[EXERCISE INSTRUCTIONS] Transcribe the listing below from its opening line up to and including the line that contains "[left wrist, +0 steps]"; reproduce nothing else.

[SUPPLIED DATA]
+---+

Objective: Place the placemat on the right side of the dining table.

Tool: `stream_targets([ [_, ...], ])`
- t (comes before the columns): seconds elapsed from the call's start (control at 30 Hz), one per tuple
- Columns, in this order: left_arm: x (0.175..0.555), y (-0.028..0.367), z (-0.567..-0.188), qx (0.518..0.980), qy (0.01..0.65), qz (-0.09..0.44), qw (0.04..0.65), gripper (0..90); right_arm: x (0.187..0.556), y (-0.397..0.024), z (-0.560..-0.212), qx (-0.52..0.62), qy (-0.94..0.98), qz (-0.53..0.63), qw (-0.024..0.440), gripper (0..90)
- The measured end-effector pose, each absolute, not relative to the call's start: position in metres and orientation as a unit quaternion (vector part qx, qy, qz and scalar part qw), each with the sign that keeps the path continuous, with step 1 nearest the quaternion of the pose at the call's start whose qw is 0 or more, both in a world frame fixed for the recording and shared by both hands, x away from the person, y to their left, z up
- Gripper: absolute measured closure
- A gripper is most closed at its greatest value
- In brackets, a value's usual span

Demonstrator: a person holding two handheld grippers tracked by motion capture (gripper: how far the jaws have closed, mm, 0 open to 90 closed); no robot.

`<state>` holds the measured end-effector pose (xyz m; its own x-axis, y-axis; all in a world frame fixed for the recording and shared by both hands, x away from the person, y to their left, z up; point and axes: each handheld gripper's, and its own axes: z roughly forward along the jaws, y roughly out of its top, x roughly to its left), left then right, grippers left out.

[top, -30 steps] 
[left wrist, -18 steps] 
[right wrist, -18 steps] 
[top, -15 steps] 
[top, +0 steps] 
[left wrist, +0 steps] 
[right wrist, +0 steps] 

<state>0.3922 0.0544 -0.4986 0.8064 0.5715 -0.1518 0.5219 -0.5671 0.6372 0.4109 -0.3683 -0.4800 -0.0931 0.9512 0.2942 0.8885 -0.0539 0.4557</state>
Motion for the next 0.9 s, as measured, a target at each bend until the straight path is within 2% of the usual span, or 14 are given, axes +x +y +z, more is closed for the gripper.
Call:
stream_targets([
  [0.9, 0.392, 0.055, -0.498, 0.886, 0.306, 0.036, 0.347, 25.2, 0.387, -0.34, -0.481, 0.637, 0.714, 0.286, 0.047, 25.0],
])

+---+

[COMPLETED EXERCISE]
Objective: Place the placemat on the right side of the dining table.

Tool: `stream_targets([ [_, ...], ])`
- t (comes before the columns): seconds elapsed from the call's start (control at 30 Hz), one per tuple
- Columns, in this order: left_arm: x (0.175..0.555), y (-0.028..0.367), z (-0.567..-0.188), qx (0.518..0.980), qy (0.01..0.65), qz (-0.09..0.44), qw (0.04..0.65), gripper (0..90); right_arm: x (0.187..0.556), y (-0.397..0.024), z (-0.560..-0.212), qx (-0.52..0.62), qy (-0.94..0.98), qz (-0.53..0.63), qw (-0.024..0.440), gripper (0..90)
- The measured end-effector pose, each absolute, not relative to the call's start: position in metres and orientation as a unit quaternion (vector part qx, qy, qz and scalar part qw), each with the sign that keeps the path continuous, with step 1 nearest the quaternion of the pose at the call's start whose qw is 0 or more, both in a world frame fixed for the recording and shared by both hands, x away from the person, y to their left, z up
- Gripper: absolute measured closure
- A gripper is most closed at its greatest value
- In brackets, a value's usual span

Demonstrator: a person holding two handheld grippers tracked by motion capture (gripper: how far the jaws have closed, mm, 0 open to 90 closed); no robot.

`<state>` holds the measured end-effector pose (xyz m; its own x-axis, y-axis; all in a world frame fixed for the recording and shared by both hands, x away from the person, y to their left, z up; point and axes: each handheld gripper's, and its own axes: z roughly forward along the jaws, y roughly out of its top, x roughly to its left), left then right, grippers left out.

[top, -30 steps] 
[left wrist, -18 steps] 
[right wrist, -18 steps] 
[top, -15 steps] 
[top, +0 steps] 
[left wrist, +0 steps] 

The complete output has now been given.